**Source material**.
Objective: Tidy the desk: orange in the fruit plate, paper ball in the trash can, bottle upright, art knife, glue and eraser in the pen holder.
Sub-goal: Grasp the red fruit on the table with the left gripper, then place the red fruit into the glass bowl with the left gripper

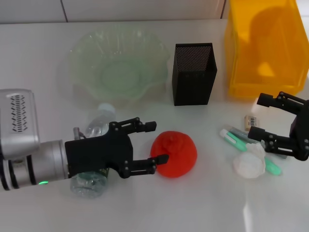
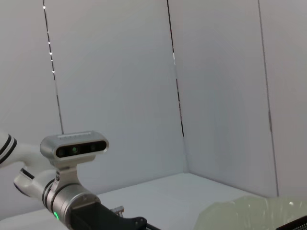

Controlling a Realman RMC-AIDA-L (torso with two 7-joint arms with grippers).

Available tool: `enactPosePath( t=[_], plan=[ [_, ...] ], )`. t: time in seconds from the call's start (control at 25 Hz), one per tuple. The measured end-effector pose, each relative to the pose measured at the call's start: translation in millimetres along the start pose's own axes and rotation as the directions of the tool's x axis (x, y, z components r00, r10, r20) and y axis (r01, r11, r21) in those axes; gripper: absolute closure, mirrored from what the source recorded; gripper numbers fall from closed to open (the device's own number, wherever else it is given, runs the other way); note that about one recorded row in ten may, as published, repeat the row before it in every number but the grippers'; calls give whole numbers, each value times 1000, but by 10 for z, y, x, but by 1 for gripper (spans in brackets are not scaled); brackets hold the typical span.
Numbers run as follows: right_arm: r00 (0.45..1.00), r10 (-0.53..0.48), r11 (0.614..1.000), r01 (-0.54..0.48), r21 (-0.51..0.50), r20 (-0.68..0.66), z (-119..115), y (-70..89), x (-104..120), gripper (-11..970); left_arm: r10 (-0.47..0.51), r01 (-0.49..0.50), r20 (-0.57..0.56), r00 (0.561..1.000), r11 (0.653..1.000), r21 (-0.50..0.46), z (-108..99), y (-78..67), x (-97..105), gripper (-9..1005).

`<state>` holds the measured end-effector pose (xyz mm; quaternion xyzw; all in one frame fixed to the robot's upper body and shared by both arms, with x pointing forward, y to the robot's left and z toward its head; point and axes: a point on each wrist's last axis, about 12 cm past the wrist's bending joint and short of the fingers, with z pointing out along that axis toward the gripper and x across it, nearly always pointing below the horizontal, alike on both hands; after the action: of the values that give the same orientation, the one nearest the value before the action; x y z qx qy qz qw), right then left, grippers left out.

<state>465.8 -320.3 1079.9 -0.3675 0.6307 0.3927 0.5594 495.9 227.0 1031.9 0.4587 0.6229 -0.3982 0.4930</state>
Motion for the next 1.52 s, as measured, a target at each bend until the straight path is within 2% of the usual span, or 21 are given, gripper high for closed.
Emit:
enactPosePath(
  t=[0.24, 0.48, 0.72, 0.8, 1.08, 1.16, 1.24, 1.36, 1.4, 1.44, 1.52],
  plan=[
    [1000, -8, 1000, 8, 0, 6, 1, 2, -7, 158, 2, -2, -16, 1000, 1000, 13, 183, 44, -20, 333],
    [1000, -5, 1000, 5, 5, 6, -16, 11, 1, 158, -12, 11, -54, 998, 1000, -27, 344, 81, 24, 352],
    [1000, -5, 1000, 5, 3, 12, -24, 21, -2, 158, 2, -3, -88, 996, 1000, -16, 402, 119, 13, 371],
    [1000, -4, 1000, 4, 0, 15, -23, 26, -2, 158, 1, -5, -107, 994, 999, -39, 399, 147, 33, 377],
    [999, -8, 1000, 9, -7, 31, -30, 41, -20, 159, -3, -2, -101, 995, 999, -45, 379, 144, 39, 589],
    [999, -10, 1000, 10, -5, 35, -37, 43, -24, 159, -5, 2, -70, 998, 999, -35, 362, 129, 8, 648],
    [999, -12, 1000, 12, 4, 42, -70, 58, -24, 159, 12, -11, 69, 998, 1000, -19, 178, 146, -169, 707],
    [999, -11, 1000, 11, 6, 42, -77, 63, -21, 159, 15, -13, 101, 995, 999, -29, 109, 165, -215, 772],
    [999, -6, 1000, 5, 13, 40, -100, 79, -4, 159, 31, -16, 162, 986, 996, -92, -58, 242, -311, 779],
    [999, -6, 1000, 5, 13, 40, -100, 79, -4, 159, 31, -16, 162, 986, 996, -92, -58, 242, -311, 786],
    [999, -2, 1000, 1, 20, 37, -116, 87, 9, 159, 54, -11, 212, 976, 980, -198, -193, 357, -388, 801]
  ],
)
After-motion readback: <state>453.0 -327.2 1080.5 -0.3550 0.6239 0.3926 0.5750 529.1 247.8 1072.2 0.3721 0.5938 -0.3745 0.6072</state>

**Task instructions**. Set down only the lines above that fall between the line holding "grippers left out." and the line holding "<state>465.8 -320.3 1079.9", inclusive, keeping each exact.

**Finished exercise**.
`<state>` holds the measured end-effector pose (xyz mm; quaternion xyzw; all in one frame fixed to the robot's upper body and shared by both arms, with x pointing forward, y to the robot's left and z toward its head; point and axes: a point on each wrist's last axis, about 12 cm past the wrist's bending joint and short of the fingers, with z pointing out along that axis toward the gripper and x across it, nearly always pointing below the horizontal, alike on both hands; after the action: of the values that give the same orientation, the one nearest the value before the action; x y z qx qy qz qw), right then left, grippers left out.

<state>465.8 -320.3 1079.9 -0.3675 0.6307 0.3927 0.5594 495.9 227.0 1031.9 0.4587 0.6229 -0.3982 0.4930</state>

No further output is expected for this exercise.